═══ Available data ═══

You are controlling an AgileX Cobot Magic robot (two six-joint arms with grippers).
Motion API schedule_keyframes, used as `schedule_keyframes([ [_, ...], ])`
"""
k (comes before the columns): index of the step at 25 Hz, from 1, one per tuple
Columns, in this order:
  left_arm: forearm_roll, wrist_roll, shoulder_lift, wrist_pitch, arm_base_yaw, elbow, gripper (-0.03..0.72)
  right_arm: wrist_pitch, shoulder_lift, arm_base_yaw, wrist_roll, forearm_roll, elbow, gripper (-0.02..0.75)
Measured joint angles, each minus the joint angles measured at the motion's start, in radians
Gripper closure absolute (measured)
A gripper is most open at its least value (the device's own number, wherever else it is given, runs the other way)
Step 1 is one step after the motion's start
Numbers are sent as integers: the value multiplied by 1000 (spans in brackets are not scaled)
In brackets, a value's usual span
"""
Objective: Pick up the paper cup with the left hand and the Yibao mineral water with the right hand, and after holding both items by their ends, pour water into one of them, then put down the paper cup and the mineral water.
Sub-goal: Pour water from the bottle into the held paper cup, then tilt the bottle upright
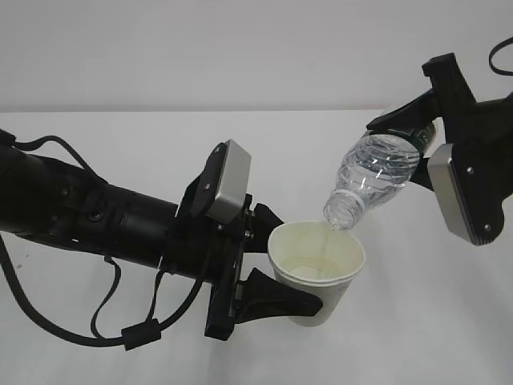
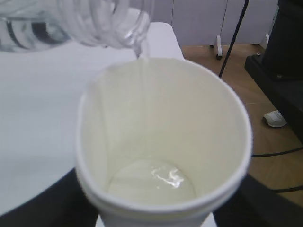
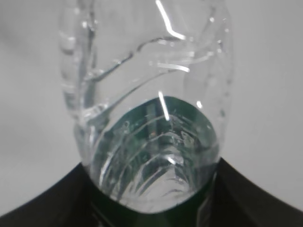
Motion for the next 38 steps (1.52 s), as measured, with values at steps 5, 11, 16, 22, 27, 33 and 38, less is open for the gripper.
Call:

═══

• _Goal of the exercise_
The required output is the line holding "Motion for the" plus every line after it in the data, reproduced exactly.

• _Written response_
Motion for the next 38 steps (1.52 s), as measured, with values at steps 5, 11, 16, 22, 27, 33 and 38, less is open for the gripper.
Call:

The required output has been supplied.